Abstract
Objectives
Cisplatin is an antineoplastic agent, used in the treatment of different types of malignant neoplasms. Side effects such as ototoxicity, nephrotoxicity, and bone marrow toxicity are the main limitations of its clinical use. The aim of the present study was to evaluate the possible effects of hyperbaric oxygen (HBO) therapy as a protective agent in cisplatin-induced ototoxicity in rats.
Methods
A total of 30 adult Wistar rats (60 ears) were divided into five equal groups. Group 1 is a control group; group 2 is HBO therapy group; group 3 received 15 mg/kg cisplatin intraperitoneally; group 4 received 15 mg/kg cisplatin intraperitoneally and HBO treatment on the same day; group 5 received 15 mg/kg cisplatin intraperitoneally and HBO treatment 72 hours later. The effect of ototoxicity was measured with distortion product otoacoustic emission testing performed on the days 1, 3, and 7.

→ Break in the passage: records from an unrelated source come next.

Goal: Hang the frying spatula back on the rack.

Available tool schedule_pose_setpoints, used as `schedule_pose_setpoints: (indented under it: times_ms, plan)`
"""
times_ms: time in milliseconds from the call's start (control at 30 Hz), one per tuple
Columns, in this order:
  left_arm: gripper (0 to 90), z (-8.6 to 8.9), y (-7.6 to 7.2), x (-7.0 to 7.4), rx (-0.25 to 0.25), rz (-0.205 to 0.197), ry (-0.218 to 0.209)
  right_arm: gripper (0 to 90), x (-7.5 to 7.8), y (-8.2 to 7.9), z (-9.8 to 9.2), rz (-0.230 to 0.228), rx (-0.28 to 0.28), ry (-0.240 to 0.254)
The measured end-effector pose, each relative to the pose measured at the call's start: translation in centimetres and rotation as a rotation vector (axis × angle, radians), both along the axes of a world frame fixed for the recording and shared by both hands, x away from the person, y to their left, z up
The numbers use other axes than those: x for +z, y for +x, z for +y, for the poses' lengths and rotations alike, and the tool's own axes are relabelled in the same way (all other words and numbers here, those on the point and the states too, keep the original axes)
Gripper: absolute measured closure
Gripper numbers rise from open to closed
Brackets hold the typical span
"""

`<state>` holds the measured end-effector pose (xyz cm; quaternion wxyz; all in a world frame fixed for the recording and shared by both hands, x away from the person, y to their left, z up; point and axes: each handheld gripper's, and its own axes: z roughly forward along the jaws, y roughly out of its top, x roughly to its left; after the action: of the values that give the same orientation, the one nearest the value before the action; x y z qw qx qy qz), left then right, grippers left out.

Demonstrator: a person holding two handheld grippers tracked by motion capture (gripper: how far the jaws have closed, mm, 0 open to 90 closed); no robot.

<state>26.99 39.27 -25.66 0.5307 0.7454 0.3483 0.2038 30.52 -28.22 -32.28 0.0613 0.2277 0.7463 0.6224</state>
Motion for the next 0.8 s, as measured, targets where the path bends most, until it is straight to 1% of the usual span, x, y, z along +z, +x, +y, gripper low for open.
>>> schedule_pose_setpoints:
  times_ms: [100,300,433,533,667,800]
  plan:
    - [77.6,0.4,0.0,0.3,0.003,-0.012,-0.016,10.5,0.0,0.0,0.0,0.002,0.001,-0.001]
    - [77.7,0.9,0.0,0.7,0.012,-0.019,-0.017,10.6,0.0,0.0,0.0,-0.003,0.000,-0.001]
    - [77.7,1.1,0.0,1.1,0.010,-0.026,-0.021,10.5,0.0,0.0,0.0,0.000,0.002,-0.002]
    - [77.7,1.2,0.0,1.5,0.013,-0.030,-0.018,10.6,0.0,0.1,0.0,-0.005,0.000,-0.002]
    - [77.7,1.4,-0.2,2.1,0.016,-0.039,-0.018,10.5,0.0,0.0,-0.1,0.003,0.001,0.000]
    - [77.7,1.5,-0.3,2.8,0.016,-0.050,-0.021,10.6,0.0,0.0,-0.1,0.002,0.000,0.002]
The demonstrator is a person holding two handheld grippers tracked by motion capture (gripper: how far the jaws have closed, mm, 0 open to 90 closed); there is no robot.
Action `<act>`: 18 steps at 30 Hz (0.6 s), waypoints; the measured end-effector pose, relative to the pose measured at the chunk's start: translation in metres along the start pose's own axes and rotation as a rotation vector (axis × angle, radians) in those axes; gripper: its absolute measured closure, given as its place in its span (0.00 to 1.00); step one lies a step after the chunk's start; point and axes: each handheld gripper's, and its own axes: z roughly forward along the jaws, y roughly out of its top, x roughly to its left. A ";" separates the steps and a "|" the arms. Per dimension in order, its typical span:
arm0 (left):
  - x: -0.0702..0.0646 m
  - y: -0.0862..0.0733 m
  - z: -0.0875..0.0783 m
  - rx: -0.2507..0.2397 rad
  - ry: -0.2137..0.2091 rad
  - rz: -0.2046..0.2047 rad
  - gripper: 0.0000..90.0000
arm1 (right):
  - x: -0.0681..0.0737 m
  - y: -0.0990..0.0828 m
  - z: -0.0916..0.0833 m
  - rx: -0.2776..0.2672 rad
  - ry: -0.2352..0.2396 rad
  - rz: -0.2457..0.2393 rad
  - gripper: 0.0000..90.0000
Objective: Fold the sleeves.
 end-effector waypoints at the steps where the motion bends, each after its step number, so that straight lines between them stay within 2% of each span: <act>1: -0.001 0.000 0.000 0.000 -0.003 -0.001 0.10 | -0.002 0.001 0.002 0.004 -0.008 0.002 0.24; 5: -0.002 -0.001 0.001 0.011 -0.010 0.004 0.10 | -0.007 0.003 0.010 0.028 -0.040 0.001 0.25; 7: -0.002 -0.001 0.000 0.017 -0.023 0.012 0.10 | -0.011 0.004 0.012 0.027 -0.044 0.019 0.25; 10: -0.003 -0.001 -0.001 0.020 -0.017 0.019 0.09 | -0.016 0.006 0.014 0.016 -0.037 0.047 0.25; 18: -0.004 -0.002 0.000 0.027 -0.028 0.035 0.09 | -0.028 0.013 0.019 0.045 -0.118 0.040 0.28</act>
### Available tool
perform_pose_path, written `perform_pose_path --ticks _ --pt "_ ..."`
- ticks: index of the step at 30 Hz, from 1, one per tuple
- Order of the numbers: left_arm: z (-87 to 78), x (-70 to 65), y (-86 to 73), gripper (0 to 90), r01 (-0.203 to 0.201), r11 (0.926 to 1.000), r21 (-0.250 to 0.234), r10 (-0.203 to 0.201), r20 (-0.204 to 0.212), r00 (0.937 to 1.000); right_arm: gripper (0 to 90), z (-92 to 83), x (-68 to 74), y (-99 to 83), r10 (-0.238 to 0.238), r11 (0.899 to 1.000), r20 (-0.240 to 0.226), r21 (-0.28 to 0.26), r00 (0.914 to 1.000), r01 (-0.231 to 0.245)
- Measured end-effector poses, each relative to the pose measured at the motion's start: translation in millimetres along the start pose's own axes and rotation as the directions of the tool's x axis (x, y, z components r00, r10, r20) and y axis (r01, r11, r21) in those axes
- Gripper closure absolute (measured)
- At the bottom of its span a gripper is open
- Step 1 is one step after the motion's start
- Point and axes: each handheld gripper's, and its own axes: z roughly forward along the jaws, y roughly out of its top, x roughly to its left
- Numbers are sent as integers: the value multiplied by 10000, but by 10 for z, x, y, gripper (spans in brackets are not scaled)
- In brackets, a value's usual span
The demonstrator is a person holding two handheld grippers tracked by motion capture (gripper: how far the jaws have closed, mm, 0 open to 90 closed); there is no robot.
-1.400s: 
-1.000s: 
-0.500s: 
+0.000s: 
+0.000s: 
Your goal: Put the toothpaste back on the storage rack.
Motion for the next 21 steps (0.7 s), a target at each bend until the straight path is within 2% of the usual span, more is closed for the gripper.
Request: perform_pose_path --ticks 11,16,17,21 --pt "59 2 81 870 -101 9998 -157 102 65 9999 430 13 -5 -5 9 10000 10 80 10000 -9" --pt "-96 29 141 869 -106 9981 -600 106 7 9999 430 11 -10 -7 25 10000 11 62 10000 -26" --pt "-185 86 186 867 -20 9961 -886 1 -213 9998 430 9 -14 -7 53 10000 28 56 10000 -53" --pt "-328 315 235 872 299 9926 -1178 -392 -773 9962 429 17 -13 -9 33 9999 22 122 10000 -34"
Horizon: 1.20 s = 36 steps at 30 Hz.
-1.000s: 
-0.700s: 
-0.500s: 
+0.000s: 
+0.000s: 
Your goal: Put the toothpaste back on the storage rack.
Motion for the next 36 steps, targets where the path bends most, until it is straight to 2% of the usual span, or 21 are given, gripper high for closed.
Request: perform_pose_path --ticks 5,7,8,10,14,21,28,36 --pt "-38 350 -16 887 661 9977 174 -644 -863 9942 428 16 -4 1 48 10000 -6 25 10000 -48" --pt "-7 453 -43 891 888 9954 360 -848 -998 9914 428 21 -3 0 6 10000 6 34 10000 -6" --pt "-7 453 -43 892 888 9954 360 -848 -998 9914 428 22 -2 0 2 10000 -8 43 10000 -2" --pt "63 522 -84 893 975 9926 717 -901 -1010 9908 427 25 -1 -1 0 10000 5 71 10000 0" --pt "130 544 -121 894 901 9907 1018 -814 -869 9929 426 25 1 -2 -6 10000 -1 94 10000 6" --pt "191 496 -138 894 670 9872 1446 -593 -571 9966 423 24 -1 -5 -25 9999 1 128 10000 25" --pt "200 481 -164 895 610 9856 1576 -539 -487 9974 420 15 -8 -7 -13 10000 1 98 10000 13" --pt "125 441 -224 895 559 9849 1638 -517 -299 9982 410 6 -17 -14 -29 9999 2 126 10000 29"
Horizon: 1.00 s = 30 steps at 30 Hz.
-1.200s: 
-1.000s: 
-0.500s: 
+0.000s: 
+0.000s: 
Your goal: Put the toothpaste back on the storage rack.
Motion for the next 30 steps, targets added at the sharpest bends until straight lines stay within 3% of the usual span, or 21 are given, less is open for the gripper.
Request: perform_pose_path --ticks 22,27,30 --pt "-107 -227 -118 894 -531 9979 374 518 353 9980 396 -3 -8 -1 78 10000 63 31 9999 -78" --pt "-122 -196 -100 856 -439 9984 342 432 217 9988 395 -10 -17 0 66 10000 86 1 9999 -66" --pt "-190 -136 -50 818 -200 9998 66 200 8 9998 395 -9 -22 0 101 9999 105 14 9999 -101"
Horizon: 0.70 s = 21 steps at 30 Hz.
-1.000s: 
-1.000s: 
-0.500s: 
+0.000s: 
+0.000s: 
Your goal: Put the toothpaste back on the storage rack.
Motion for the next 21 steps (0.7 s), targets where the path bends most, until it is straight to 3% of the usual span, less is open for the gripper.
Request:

Cisplatin is an antineoplastic agent used in the treatment of different types of malignant neoplasms [1]. Side effects such as ototoxicity, nephrotoxicity, and bone marrow toxicity are the main limitations of its clinical use [2]. Experimental studies have suggested that cisplatin results in ototoxicity, due to degeneration of stria vascularis, loss of inner and outer hair cells in the organ of Corti, including a significant decrease in spiral ganglion cells because of apoptosis [3-5]. Hearing loss due to cisplatin ototoxicity is bilateral, irreversible, and sensorineural that usually affects high frequencies and is accompanied by tinnitus [4]. Many experimental studies were performed to find the most suitable otoprotective agent. Most of these studies involved an antioxidant supplement against harmful effects of reactive oxygen species (ROS) at early stages of ototoxicity. Unfortunately, most of these agents also inhibit antitumor effects of cisplatin [5]. Thus, no clinical agent can prevent cisplatin ototoxicity at present.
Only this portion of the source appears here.